ALBUM REVIEW: The Pornography Of Ruin – Hush
Ah, summer; beaches, barbecues, and crust-infused, sludge-caked meditations on personal destruction and transformation. Ok, so perhaps the new album from New York-based post-metallers HUSH isn’t going to make it onto your sunbathing playlist, but if you’ve come looking for a hefty, gloomy antidote then you’re absolutely in the right place. The Pornography Of Ruin is a bleak and difficult record – as indeed post-metal usually is. It moves slowly and steadily, unafraid to use a myriad of methods to crush its listeners under its ever-imposing weight.
Coming a good four years after their previous release Untitled II, HUSH’s third full-length draws heavily from vocalist and lyricist Charles Cure’s experiences following a car accident that left him unable to walk for several months in 2016. As such, it’s no great surprise that pain and fury often feel front and centre across these 56 minutes. For the most part, Cure opts for an utterly scorching bellow – the kind you might expect from either of NEUROSIS’ frontmen, for example. The band match him ably throughout, happily blurring the already hazy lines between doom, sludge and post-metal. Granted, it might ring a few bells, but only the kind a band like HUSH should want to ring anyway.
As alluded to at the top, The Pornography Of Ruin is a heavy record in more ways than one. Moving beyond the more traditional metrics of downtuned riffing, thunderous drums and harsh vocals, it’s hard to shake the thick sense of melancholy that envelopes all seven tracks here. Even at its quietest, it remains highly atmospheric – a sort of daunting menace, or even a gloomy grandeur perhaps. It’s also not as though these moments are secondary either; opener I Am Without Heaven And A Law Unto Myself (honestly, watch out for these track titles) for example spends most of its eight-minute runtime on sparse pianos, clean guitars and more ponderous post-punkisms. It provides a dark and powerful start to the record, setting a bar that HUSH meet pretty steadily throughout.
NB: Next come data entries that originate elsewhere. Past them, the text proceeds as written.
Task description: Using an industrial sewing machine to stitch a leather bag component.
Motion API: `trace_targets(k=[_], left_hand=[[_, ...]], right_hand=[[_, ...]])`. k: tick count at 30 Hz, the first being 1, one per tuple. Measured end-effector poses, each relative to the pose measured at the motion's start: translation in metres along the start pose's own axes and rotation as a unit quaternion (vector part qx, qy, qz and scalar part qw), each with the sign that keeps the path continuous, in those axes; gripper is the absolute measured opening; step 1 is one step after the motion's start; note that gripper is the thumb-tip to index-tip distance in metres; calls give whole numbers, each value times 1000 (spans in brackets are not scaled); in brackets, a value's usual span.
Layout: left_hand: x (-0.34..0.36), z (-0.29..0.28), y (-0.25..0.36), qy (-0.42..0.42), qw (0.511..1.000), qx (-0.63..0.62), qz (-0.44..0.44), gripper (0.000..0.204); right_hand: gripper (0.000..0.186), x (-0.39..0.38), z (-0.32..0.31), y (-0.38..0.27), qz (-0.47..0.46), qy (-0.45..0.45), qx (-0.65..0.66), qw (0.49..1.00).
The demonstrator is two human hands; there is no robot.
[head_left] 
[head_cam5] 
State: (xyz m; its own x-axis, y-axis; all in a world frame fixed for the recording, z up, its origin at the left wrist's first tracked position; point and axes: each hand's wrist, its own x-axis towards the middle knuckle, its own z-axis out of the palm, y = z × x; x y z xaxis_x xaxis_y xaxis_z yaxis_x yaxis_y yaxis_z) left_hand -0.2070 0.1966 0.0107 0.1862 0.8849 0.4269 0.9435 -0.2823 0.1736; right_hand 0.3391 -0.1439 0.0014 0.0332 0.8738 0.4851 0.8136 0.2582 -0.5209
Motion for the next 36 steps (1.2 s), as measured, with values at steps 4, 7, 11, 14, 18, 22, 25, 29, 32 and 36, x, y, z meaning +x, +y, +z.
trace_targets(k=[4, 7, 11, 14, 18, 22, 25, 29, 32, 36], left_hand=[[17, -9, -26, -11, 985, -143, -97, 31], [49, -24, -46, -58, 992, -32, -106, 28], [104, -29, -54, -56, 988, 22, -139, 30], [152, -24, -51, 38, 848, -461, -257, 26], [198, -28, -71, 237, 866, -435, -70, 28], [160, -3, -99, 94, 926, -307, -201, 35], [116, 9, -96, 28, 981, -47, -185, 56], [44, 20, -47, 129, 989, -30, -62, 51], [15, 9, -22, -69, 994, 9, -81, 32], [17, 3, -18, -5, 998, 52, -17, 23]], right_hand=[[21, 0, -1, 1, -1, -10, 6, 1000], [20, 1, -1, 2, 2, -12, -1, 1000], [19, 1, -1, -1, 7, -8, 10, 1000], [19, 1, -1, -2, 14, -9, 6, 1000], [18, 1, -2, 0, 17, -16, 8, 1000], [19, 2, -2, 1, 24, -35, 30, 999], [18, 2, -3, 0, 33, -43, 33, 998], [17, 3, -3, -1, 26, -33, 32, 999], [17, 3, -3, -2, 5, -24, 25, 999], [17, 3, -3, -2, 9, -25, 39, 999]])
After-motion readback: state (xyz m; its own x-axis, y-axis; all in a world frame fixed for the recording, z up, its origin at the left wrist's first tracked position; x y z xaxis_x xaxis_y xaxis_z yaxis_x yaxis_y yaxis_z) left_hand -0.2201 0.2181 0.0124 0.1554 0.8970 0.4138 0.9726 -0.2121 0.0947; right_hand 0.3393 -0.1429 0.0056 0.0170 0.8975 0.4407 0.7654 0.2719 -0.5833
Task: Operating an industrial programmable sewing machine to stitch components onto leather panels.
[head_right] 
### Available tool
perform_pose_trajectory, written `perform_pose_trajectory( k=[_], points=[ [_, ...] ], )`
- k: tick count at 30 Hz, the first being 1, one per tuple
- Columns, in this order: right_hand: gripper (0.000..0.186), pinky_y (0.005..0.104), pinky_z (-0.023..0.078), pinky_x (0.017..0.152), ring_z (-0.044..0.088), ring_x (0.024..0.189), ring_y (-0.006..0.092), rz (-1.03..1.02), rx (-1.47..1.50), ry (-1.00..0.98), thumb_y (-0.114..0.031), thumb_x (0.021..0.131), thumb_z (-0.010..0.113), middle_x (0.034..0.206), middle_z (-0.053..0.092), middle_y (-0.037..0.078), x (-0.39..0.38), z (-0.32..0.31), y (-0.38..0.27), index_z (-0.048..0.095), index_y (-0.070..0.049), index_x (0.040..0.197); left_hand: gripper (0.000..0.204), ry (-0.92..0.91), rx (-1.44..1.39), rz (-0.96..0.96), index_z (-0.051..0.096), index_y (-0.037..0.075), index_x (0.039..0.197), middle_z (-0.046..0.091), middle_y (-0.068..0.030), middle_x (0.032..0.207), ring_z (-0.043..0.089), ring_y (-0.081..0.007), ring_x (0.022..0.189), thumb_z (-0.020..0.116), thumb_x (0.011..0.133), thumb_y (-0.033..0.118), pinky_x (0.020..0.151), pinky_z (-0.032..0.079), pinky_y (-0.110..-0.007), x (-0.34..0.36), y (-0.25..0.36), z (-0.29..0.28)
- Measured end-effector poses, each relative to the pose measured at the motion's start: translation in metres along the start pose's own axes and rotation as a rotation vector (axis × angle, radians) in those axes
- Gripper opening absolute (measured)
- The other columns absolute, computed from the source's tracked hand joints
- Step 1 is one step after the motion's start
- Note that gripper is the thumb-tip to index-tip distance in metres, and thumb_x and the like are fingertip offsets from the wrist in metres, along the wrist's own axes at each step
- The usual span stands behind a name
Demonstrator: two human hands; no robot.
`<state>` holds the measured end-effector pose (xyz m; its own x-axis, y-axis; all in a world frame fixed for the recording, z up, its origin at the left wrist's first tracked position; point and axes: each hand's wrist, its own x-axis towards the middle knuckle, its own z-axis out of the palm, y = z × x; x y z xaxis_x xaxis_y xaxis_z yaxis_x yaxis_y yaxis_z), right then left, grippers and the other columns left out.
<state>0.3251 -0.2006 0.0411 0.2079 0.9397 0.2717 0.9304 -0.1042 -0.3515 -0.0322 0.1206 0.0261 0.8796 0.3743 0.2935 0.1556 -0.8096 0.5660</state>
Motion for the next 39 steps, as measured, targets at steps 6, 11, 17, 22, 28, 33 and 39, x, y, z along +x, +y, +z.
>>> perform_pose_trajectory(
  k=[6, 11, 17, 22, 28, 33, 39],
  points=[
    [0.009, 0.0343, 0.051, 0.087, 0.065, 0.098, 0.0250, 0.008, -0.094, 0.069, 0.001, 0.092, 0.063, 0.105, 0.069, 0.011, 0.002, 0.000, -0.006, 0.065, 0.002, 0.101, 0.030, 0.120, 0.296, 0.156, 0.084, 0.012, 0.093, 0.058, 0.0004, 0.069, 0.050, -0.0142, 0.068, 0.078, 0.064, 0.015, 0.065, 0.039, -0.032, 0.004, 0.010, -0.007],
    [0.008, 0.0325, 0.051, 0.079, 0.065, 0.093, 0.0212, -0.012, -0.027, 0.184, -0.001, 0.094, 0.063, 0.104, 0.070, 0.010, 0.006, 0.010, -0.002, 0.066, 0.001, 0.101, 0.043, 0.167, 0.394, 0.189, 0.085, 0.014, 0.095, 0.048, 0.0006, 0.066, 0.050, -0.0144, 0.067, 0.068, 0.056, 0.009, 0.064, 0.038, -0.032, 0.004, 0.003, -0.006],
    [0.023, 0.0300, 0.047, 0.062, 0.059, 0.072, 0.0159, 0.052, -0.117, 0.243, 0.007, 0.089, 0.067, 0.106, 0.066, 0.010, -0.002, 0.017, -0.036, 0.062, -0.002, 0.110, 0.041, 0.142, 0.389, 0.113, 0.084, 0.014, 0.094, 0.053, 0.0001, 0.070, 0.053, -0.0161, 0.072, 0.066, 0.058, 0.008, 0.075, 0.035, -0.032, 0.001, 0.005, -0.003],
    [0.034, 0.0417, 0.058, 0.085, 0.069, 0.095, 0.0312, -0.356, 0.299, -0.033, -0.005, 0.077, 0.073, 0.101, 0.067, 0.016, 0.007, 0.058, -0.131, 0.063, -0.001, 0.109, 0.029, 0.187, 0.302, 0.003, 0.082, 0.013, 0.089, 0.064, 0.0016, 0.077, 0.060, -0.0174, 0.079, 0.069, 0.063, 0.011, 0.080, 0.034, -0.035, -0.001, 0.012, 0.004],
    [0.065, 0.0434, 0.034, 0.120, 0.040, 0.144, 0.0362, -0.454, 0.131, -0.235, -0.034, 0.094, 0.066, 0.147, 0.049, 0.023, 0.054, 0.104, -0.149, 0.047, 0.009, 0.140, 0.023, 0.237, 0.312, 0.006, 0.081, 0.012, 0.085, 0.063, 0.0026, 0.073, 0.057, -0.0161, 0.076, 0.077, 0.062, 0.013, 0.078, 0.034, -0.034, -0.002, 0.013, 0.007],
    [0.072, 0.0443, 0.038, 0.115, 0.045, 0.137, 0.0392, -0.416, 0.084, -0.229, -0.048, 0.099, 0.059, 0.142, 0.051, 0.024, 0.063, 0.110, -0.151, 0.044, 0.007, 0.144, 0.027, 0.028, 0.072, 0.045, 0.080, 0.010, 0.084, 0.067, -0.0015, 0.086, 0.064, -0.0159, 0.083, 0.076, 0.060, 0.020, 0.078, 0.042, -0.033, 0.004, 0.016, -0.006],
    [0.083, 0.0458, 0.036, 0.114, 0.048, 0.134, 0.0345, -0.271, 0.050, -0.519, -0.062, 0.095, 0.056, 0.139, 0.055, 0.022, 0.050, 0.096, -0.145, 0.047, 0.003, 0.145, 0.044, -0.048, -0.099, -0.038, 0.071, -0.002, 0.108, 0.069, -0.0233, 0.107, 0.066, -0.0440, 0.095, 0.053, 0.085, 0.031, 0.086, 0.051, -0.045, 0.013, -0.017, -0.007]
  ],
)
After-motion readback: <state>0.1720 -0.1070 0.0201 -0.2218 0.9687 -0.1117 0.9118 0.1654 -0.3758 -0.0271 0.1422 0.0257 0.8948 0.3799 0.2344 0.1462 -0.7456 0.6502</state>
Moving into the meat of the record, there are a few stand outs here. Third track There Can Be No Forgiveness Without The Shedding Of Blood is arguably the most instantly arresting; it’s the shortest too, but even this still stretches respectably past the four-minute mark with its suffocating riffs and apoplectic vocals. Next, By This You Are Truly Known almost trebles the length of its predecessor, providing the album’s stunning centre-piece in the process. It takes its time to build as per, eventually thundering into life before taking another quieter turn around the halfway mark for a lengthy, dream-like break that feels quite unexpectedly beautiful given its surroundings. There’s more of this on sixth track The Sound Of Kindness In The Voice too, this one devoting all eight-and-a-half of its minutes to spoken vocals and glacial synths and strings.
As for gripes, the main one is predictable, and potentially a little harsh, but The Pornography Of Ruin really is quite long. Yes, we know that’s kind of the point in post-metal, and at 56 minutes it’s hardly the worst offender, but even with the relative change of pace afforded by The Sound Of Kindness… it does feel like the record starts to meander a little towards the end.
Then again, most fans of the genre are unlikely to have too many troubles with the length of The Pornography Of Ruin. This is an accomplished and dynamic work, one that even finds moments of quite surprising beauty in the midst of its consistent weight and heft. HUSH may lean on a few tricks of the trade we’ve heard a good few times before – namely the whole quiet-loud-quiet-loud dynamic – but they clearly know how to use them well, and in doing so have produced an album that invites and indeed rewards a fair degree of investment from its listeners.
Rating: 7/10
The Pornography Of Ruin is set for release on June 24th via Sludgelord Records.